Для нас красота — если вообще понятие красоты применимо к мужчине — заключается в его глазах, волосах и губах.

Любой мужчина хорош собой, если у него сияющие глаза, красивые волосы, твердо очерченные улыбающиеся губы и прекрасные зубы.

Нам кажется, что красота мужчины заключена прежде всего в выражении лица.

Мы полагаем, что только эти характеристики, по нашему мнению, абсолютные для мужчины, позволили нам назвать Петруса красивым молодым человеком.

Если же читатель хочет иметь самое полное представление о том, кого мы хотим ему показать, пусть вспомнит прекрасный автопортрет Ван Дейка, а если кто-нибудь его забыл, можно обратиться за гравюрой с этой картины к любому торговцу на набережных Сены или на бульварах.

Однажды Жан Робер проходил по набережной Малаке, увидел в витрине эту гравюру и был так поражен сходством ученика Рубенса с Петрусом, что тут же вошел в лавку, дабы купить не гравюру Ван Дейка, но портрет своего друга.

Он повесил его в мастерской Петруса, и сходство автора «Карла I»с молодым человеком так стало всем бросаться в глаза, что из десяти буржуа, заходивших заказать свой портрет маслом, а портрет жены или дочери — пастелью, девять не хотели верить Петрусу, когда он говорил, что гравюра выполнена не с него, а с автопортрета художника, умершего сто восемьдесят лет назад.

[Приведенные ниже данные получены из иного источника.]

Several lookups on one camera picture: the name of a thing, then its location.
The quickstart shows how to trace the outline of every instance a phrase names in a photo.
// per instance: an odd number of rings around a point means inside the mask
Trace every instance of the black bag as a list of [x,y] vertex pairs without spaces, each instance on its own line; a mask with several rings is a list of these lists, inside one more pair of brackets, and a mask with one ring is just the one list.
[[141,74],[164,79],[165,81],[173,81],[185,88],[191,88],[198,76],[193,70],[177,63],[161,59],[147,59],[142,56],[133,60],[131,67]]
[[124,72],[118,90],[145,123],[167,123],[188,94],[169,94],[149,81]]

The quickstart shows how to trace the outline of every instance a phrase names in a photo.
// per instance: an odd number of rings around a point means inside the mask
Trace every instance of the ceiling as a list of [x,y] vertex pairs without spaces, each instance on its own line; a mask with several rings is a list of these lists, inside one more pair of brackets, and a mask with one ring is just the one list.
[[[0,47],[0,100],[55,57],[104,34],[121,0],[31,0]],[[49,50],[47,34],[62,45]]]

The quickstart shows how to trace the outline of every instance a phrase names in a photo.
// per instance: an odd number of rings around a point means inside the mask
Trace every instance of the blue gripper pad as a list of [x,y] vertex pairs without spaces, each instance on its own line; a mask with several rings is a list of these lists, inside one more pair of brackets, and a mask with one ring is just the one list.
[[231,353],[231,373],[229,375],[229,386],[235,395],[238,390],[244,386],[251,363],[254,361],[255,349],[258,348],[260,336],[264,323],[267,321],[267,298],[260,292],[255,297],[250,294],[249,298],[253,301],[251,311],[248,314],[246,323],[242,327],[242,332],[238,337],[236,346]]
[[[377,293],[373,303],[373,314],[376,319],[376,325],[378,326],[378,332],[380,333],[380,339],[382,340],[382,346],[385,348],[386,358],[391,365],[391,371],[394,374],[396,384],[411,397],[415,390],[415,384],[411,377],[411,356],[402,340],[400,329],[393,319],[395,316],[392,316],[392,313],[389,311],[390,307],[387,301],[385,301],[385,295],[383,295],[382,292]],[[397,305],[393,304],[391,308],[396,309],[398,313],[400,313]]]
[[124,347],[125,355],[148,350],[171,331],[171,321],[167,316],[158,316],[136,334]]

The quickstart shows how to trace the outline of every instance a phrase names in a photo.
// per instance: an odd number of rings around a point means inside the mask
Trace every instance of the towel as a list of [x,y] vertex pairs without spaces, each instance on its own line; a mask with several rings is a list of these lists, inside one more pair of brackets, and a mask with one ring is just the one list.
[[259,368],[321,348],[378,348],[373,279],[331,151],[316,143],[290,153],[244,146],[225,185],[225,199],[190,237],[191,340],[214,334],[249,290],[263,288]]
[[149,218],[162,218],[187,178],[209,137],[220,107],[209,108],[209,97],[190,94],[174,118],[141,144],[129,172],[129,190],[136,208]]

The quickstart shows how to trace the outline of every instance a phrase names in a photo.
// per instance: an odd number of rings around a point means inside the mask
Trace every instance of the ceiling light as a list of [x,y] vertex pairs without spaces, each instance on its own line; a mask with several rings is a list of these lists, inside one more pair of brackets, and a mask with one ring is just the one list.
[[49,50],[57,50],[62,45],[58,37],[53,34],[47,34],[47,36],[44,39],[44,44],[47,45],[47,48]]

Тот же овал лица, тот же цвет кожи (как на портрете, разумеется), та же шапка кудрявых волос надо лбом! Такие же глубоко запавшие глаза, те же подкрученные кверху усы и эспаньолка гордо оттеняли тот же рот и тот же подбородок. В общем, Петрус был живым воплощением Ван Дейка — мужественным и гордым, умным и добрым.

Если бы в его мастерскую вошел кто-нибудь, побывавший в Генуе, он невольно вспомнил бы о великолепных полотнах Палаццо Россо и стал бы искать глазами восхитительную маркизу Бриньоле, которую на каждом шагу встречаешь в этом роскошном дворце; ее портреты выполнены и подписаны фламандским мастером.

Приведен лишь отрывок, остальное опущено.